Pendidikan di bangku perkuliahan sering diasumsikan oleh sebagian masyarakat sebagai sebuah sarana untuk bisa mendapatkan pekerjaan yang mapan dan gaji serupa jutawan. Terlebih mereka juga beranggapan bahwa alumni dari sebuah kampus negeri haruslah bisa menjadi pegawai negeri—mungkin karena ada embel-embel ‘negeri’nya ya, hehe.

Semua anggapan itu tidak sejalan dengan apa yang saya pikirkan. Menjadi seorang perempuan yang saat ini telah merampungkan pendidikan di bangku kuliah membuat saya ingin terdiam sembari mengamati keadaan. Orang lain selalu memberikan batasan waktu yang sempit bagi kaum perempuan, sehingga di mata mereka seorang perempuan tidak bisa terlalu lama menikmati apa yang sudah mereka capai.

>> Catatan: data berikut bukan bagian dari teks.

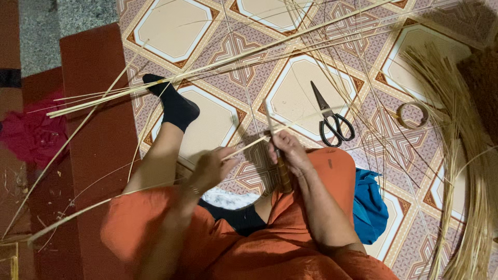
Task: The person sits on the floor and uses a knife to split long bamboo strips into thinner pieces. They hold the strips with one hand and carefully shave or split them with the knife in the other hand.
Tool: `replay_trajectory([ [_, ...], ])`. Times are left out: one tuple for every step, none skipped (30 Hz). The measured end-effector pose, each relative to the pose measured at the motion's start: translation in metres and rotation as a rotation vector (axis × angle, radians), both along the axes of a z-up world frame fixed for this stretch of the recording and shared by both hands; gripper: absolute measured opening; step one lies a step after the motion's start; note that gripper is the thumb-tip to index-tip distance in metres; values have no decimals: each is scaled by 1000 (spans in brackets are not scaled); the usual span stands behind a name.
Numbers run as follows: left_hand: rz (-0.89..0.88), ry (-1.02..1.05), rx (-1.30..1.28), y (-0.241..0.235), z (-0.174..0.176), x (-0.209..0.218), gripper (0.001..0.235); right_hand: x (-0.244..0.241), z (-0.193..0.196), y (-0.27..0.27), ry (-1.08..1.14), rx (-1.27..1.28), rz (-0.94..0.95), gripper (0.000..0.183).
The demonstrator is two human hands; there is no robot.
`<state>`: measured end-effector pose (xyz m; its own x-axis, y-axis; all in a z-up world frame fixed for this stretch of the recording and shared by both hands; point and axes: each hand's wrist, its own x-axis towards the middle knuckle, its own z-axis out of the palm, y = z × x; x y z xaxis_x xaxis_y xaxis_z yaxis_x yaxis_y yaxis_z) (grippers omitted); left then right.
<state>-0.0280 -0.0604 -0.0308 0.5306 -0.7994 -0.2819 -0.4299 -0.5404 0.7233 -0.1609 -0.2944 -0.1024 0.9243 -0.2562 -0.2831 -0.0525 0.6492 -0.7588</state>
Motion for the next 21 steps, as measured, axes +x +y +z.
replay_trajectory([
  [9,-23,-108,-11,-9,-7,19,0,0,3,-1,-9,36,25],
  [18,-46,-216,-19,-16,-11,18,-1,1,4,-2,-4,61,24],
  [19,-137,-323,-25,-23,-11,15,-3,0,4,0,2,84,23],
  [19,-227,-429,-30,-29,-9,13,-4,0,3,1,7,107,23],
  [16,-318,-536,-35,-34,-8,15,-6,0,1,1,36,87,22],
  [20,-277,-474,-35,-38,-6,17,-7,-1,-4,2,65,67,21],
  [22,-237,-410,-32,-39,-1,18,-7,-2,-7,0,94,46,21],
  [24,-197,-346,-28,-40,2,20,-7,-2,-12,-6,87,26,21],
  [48,-191,-350,-22,-39,4,17,-6,-3,-15,-12,84,7,21],
  [73,-185,-353,-14,-37,5,15,-6,-4,-17,-18,80,-11,22],
  [98,-179,-356,-8,-34,6,15,-5,-5,-19,-24,78,-27,22],
  [102,-140,-351,-2,-31,10,15,-5,-6,-20,-31,75,-42,22],
  [107,-99,-347,5,-27,13,16,-5,-6,-21,-36,70,-57,22],
  [112,-59,-343,11,-23,15,17,-6,-6,-22,-22,78,-73,22],
  [132,-23,-307,17,-19,17,18,-6,-5,-23,-9,83,-88,21],
  [152,14,-271,22,-14,18,19,-7,-5,-24,4,89,-103,20],
  [173,49,-237,25,-11,19,20,-8,-4,-26,4,83,-111,20],
  [190,27,-167,29,-7,20,20,-8,-4,-27,5,77,-119,20],
  [206,6,-96,35,-3,21,21,-9,-3,-28,5,72,-127,20],
  [223,-15,-25,40,0,22,21,-9,-3,-29,-2,61,-136,20],
  [251,64,-54,43,2,23,21,-10,-2,-29,-8,50,-146,21],
])
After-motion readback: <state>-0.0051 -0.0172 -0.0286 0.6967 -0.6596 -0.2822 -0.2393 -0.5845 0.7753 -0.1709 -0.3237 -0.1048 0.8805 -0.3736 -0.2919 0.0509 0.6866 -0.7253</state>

Baru lulus sudah ditanya “Kapan kerja?”, setelah kerja lalu ditanya “Kerja terus, gak pengin nikah apa?”, saat sudah menikah lagi-lagi ada pertanyaan “Hei, sudah hamil belum? Kapan punya anak?”, dan saat sudah punya anak masih saja ada kalimat yang menggelitik “Kok satu aja? Nambah atuh biar rame.” Sesempit itukah waktu perempuan sehingga semuanya harus terus menerus dipertanyakan?

Lalu kapan kami akan menikmati masa-masa tenang setelah lulus, tenang setelah melalui masa-masa genting yakni skripsi, tanpa harus diburu oleh kalimat-kalimat membingungkan seperti tadi.

Perempuan bisa loh mengambil peran di posisi yang lain—di luar semburan pertanyaan diatas. Misalkan setelah lulus dia ingin memperdalam pemahaman tentang al-Qur’an, dia ingin mengasah softskillnya di bidang public speaking, dia ingin mematangkan hobi di bidang menulis, atau bahkan dia ingin sepenuhnya belajar lagi untuk masuk tingkat strata dua.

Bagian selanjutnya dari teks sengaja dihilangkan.